Baron d'Holbach and William James
Determinism and Indeterminism

d'Holbach was a mechanistic materialist (so was Thomas Hobbes, whose political theory we will address later in the semester).  As such, he held the position that everything in the universe is matter and ONLY matter.  All matter follows determinate physical laws, and these are laws that have no exceptions in the physical world.  It follows that if matter is subject to laws, and laws determine the actions of things, and if it is further true that literally EVERYTHING in the universe is MATTER, then everything in the universe is subject to and determined by universal physical laws.



    NOTE:  The position that everything in the universe must happen the way that it does, that there is no choice, that there is no freedom of the will, is called HARD DETERMINISM.
    There are basically two types of hard determinism - one of them is the mechanistic materialist kind.  The other is a theological kind.
        The distinction between the two is a distinction between there being impersonal physical laws that apply to all things regardless of any being's wishes and the purposiveness of some sort of being guiding or creating the universe in some way that is unchangeable.
        Hobbes and d'Holbach were mechanistic materialists
        Leibniz was a theologically inclined hard determinist who happened also to hold that all things in the universe subject to physical or natural laws must follow those laws.  An influential American Philosopher who was also a theological determinist (and who, incidentally, was also a theodicist) was Jonathan Edwards.

    Soft Determinism (also called Compatibilism) is a position held by A.J. Ayer, John Stuart Mill, and John Hospers (among many others).  Those who hold this position believe that determinism (that everything has a cause) is compatible with free will.

    There is a radical sort of theory which we can call "radical free will theory" that implies that nothing has any cause at all.

    Then there is the position of William James (Indeterminism) which is discussed, below.



    Some key points from d'Holbach
        We are born without our own consent; our likes and dislikes are produced from external sources.
        The will is nothing more than a "modification" of the brain.
        We always act according to our strongest desire and one desire may be replaced by another just so long as the one that is replaced is NOT the strongest of the two.  The desire that "wins" is, by definition, the strongest one.
        The simple fact that we deliberate about things does not prove that we have free will.    "...Deliberation is necessary; that uncertainty is necessary; that whatever part he takes, in consequence of this deliberation, it will always necessarily be that which he has judged, whether well or ill, is most probably to turn to his advantage. . . "
        It is absurd to insist that we are free.  To be free would be to act from no motive at all.  And THAT is impossible.
        If you persist in saying that you are free, that you move or do things without a cause, that simply means that you are ignorant of the cause of your motion or action.  We invoke the use of the term 'free' when we don't know what the cause(s) is/are that determine our will.

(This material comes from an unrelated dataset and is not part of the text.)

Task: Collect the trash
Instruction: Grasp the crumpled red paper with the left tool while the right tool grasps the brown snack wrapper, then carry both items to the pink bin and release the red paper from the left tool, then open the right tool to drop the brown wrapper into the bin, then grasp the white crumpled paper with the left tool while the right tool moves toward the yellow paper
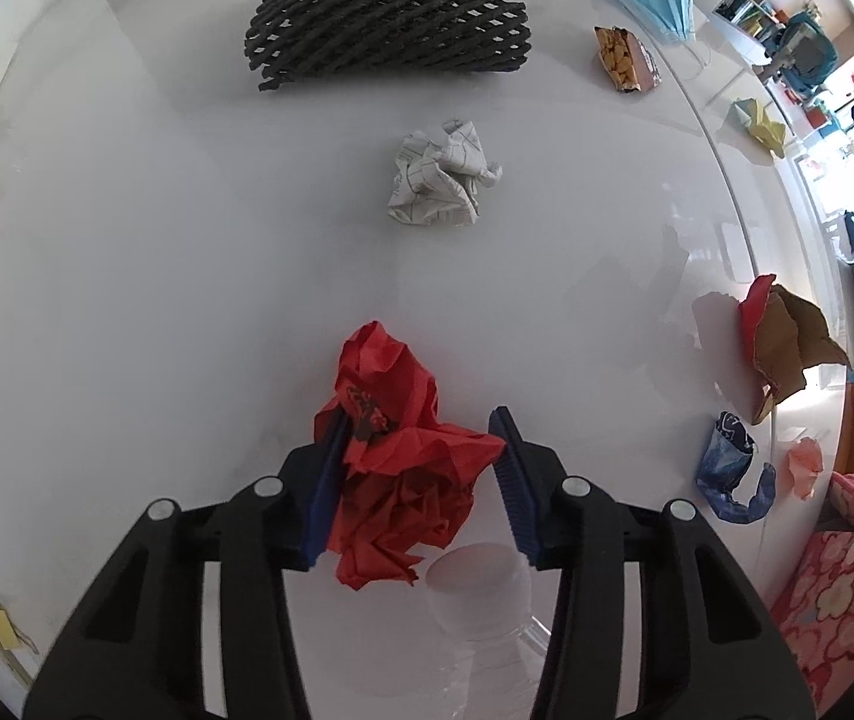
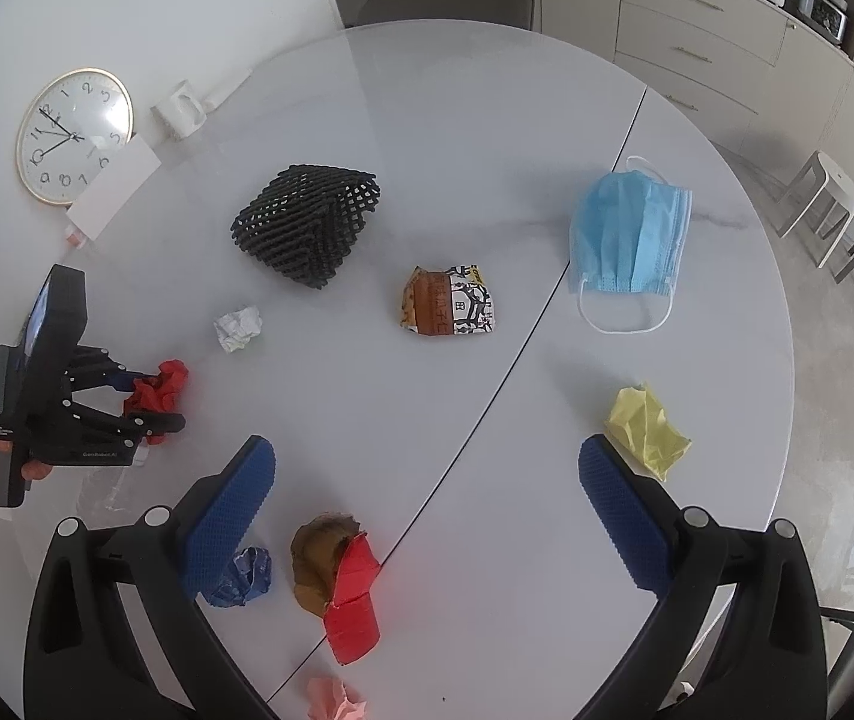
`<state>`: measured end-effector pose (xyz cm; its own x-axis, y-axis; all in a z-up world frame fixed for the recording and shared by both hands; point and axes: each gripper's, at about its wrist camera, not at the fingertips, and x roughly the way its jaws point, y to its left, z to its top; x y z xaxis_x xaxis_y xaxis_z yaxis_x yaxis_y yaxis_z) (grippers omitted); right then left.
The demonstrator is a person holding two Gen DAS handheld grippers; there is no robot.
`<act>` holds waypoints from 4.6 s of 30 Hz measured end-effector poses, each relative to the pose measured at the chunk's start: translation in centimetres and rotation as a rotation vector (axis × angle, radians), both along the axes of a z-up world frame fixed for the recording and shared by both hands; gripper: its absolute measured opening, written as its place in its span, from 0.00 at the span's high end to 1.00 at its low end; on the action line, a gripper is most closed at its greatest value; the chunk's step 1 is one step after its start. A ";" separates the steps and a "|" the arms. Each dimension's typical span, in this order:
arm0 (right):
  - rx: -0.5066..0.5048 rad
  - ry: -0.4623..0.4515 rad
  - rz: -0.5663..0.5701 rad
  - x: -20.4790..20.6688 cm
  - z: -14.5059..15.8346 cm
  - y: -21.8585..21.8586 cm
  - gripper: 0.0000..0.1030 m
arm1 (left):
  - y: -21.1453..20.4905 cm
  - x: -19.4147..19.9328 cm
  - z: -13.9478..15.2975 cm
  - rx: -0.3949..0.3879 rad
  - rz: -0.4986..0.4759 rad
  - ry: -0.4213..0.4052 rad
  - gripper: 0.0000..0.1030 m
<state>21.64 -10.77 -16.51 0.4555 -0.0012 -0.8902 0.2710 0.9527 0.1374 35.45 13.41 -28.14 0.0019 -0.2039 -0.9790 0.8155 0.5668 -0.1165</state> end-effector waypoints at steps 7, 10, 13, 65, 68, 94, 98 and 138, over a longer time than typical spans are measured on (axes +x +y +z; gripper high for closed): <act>-0.017 0.019 0.031 3.7 -1.7 -1.2 0.02 | 1.6 1.8 1.9 -0.105 0.195 0.001 0.59; -0.009 0.040 0.031 6.5 -3.6 -2.2 0.02 | 1.7 1.8 4.0 -0.140 0.293 -0.049 0.59; -0.016 0.068 0.018 9.1 -5.7 -3.0 0.02 | 1.1 1.0 6.3 -0.166 0.380 -0.105 0.59; -0.093 -0.004 -0.089 -26.2 0.8 -18.1 0.46 | -30.2 -33.4 7.9 -0.244 -0.032 0.101 0.58; -0.064 0.003 -0.063 -28.1 -0.3 -20.9 0.46 | -33.4 -35.1 5.7 -0.213 -0.016 0.128 0.58; 0.076 0.062 0.218 -28.9 -6.2 -25.2 0.42 | -34.7 -37.7 5.3 -0.065 0.249 -0.023 0.20; 0.102 0.076 0.279 -27.9 -6.8 -23.6 0.30 | -32.6 -37.1 5.9 -0.048 0.316 -0.048 0.20; 0.061 -0.176 0.176 -8.6 4.6 -16.0 0.02 | -9.8 -8.8 12.3 -0.193 0.968 -0.222 0.08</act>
<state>13.05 -26.74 -11.92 0.5922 0.1431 -0.7930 0.0686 0.9716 0.2265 26.68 3.58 -15.79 0.4284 -0.1729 -0.8869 0.0298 0.9837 -0.1774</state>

William James, from "The Dilemma of Determinism"
    See James' definitions of Hard Determinism (Fatalism) and Soft Determinism (Necessity Understood).

    What the determinist believes:  there is only one course of events possible in the universe - the parts of the universe are already laid down in an absolute way - nothing occurs by chance or in a manner different from one that is already prescribed to happen.  "Any other future complement than the one fixed from eternity is impossible."

    What the indeterminist holds:  "Possibilities may be in excess of actualities" and "of two alternative futures . . ., both may now be really possible; and the one only become(s) impossible at the very moment when the other excludes it by becoming real itself."

    For the determinist, if there's a possibility that was never actualized, that means it was never really a possibility at all.

    Who is right?  The determinist or the indeterminist?  Science cannot provide an answer.  Science concerns facts - and "facts can only prove facts".  The argument between determinists and indeterminists concerns possibilities, NOT FACTS, and so science can have nothing to do with the argument.

    For the determinist, "chance" means something like "crazy unreason."  For the indeterminist, chance simply means that something "is not guaranteed, that it may also (turn out) otherwise."

    WJ does not claim that he can PROVE that this is a world of chance.  "At most, we have agreed that it seems so.  . . . From any strict theoretical point of view, the question is insoluble.  To deepen our theoretic sense of the difference between a world with chances in it and a deterministic world is the most I can hope to do."

    What is the status of judgments of regret?  How do these inform the dilemma of determinism?
        Determinism implies pessimism
    "Murder and treachery can't be good without regret being bad; regret can't be good without treachery being and murder being bad.  Both, however, are supposed (by the determinist) to have been foredoomed, so something must be bad in the world.  It must be a place of which either sin or error forms a necessary part. . . ."

    "What interest, zest, or excitement can there be in achieving the right way, unless we are enabled to feel that the wrong way is also a possible and natural way -- nay, more, a menacing and an imminent way?"  How can we condemn ourselves or others for doing something "wrong" unless there was a right way also open to us to choose?